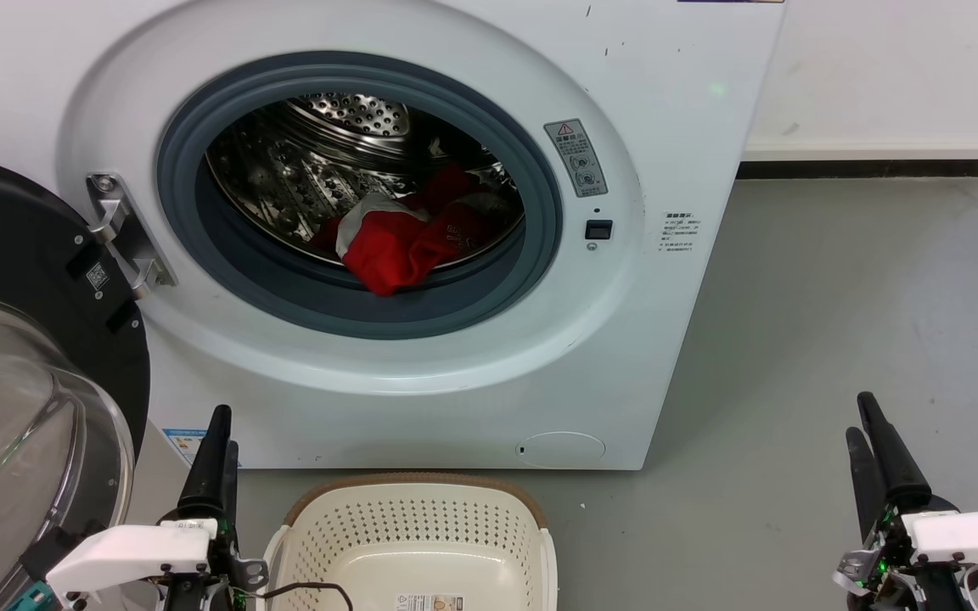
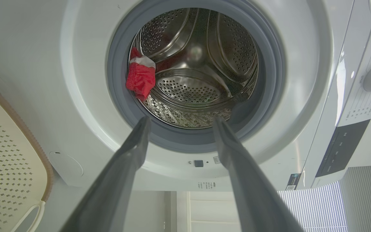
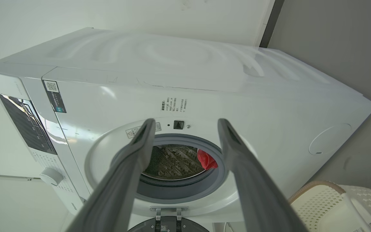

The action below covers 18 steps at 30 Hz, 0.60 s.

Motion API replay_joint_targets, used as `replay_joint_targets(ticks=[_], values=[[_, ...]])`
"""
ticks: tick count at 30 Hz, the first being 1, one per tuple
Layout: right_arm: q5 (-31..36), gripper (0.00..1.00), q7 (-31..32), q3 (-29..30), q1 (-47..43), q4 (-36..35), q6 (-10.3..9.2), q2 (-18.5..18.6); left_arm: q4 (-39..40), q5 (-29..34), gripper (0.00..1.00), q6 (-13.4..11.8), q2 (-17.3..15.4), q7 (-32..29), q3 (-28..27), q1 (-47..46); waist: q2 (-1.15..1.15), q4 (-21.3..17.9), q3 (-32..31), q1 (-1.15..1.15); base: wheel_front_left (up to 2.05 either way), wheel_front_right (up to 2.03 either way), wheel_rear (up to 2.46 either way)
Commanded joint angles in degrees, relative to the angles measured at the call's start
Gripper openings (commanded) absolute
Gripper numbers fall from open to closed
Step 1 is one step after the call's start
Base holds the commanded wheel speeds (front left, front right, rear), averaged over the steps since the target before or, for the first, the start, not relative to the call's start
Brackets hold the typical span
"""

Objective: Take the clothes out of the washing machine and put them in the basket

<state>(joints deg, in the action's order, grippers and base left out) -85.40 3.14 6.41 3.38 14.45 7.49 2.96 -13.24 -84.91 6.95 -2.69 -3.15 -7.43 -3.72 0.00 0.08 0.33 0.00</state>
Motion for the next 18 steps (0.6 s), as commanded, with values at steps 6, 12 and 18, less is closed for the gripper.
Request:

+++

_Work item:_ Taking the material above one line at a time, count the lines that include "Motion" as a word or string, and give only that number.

_Finished exercise:_ 2